*What you will do*:
Could the data below be printed out exactly, with the pictures left out?

#####

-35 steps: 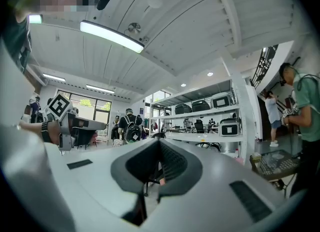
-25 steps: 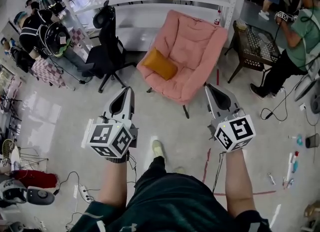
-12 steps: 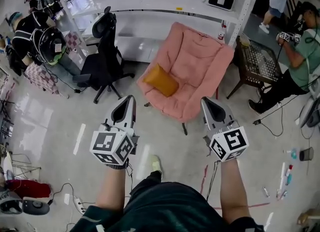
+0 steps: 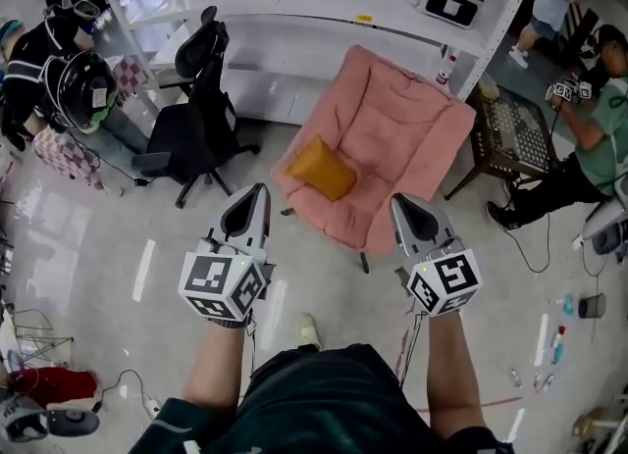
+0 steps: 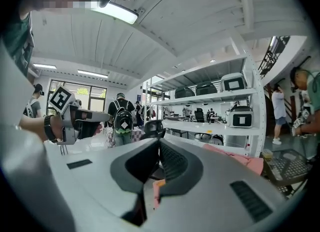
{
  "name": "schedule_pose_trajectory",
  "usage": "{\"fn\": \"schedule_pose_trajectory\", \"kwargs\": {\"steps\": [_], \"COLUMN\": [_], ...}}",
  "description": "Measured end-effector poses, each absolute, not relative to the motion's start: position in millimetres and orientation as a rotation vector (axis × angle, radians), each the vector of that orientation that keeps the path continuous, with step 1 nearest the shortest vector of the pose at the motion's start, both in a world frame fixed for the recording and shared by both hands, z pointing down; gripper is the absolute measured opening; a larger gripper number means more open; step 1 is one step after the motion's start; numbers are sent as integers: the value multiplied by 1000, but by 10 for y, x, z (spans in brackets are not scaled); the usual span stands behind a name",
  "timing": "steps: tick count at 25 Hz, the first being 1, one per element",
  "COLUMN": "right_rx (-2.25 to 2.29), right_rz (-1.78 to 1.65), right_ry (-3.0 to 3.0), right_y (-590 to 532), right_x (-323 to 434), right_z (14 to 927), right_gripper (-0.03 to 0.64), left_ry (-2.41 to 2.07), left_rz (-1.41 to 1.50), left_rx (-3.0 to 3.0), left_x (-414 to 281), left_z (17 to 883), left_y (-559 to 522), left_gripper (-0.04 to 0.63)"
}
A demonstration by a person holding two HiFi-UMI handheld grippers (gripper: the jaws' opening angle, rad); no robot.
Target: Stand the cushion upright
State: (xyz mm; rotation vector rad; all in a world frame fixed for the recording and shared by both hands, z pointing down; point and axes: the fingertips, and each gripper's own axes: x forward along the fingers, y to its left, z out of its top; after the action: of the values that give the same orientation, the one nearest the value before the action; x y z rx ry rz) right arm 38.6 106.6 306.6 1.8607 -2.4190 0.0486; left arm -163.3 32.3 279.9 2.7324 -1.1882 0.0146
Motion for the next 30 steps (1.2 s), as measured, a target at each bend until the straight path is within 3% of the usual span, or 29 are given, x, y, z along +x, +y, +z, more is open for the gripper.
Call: {"fn": "schedule_pose_trajectory", "kwargs": {"steps": [19, 30], "right_rx": [1634, 1431], "right_rz": [183, 339], "right_ry": [-2427, -2411], "right_y": [-611, -1789], "right_x": [238, 554], "right_z": [3843, 4739], "right_gripper": [9, 57], "left_ry": [-1234, -1361], "left_rz": [11, 69], "left_rx": [2675, 2575], "left_x": [-1588, -1334], "left_z": [3183, 3632], "left_y": [-953, -1952], "left_gripper": [5, 5]}}
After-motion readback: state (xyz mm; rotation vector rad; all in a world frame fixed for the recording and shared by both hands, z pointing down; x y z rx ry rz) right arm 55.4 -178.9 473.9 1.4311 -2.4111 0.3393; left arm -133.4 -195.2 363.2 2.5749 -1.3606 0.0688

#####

*Answer space*:
-35 steps: 
-25 steps: 
-12 steps: 
+0 steps: 
+0 steps: 
{
  "name": "schedule_pose_trajectory",
  "usage": "{\"fn\": \"schedule_pose_trajectory\", \"kwargs\": {\"steps\": [_], \"COLUMN\": [_], ...}}",
  "description": "Measured end-effector poses, each absolute, not relative to the motion's start: position in millimetres and orientation as a rotation vector (axis × angle, radians), each the vector of that orientation that keeps the path continuous, with step 1 nearest the shortest vector of the pose at the motion's start, both in a world frame fixed for the recording and shared by both hands, z pointing down; gripper is the absolute measured opening; a larger gripper number means more open; step 1 is one step after the motion's start; numbers are sent as integers: the value multiplied by 1000, but by 10 for y, x, z (spans in brackets are not scaled); the usual span stands behind a name",
  "timing": "steps: tick count at 25 Hz, the first being 1, one per element",
  "COLUMN": "right_rx (-2.25 to 2.29), right_rz (-1.78 to 1.65), right_ry (-3.0 to 3.0), right_y (-590 to 532), right_x (-323 to 434), right_z (14 to 927), right_gripper (-0.03 to 0.64), left_ry (-2.41 to 2.07), left_rz (-1.41 to 1.50), left_rx (-3.0 to 3.0), left_x (-414 to 281), left_z (17 to 883), left_y (-559 to 522), left_gripper (-0.04 to 0.63)"
}
A demonstration by a person holding two HiFi-UMI handheld grippers (gripper: the jaws' opening angle, rad); no robot.
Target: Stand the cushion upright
State: (xyz mm; rotation vector rad; all in a world frame fixed for the recording and shared by both hands, z pointing down; point and axes: the fingertips, and each gripper's own axes: x forward along the fingers, y to its left, z out of its top; after the action: of the values that give the same orientation, the one nearest the value before the action; x y z rx ry rz) right arm 38.6 106.6 306.6 1.8607 -2.4190 0.0486; left arm -163.3 32.3 279.9 2.7324 -1.1882 0.0146
Motion for the next 30 steps (1.2 s), as measured, a target at each bend until the straight path is within 3% of the usual span, or 29 are given, x, y, z along +x, +y, +z, more is open for the gripper.
Call: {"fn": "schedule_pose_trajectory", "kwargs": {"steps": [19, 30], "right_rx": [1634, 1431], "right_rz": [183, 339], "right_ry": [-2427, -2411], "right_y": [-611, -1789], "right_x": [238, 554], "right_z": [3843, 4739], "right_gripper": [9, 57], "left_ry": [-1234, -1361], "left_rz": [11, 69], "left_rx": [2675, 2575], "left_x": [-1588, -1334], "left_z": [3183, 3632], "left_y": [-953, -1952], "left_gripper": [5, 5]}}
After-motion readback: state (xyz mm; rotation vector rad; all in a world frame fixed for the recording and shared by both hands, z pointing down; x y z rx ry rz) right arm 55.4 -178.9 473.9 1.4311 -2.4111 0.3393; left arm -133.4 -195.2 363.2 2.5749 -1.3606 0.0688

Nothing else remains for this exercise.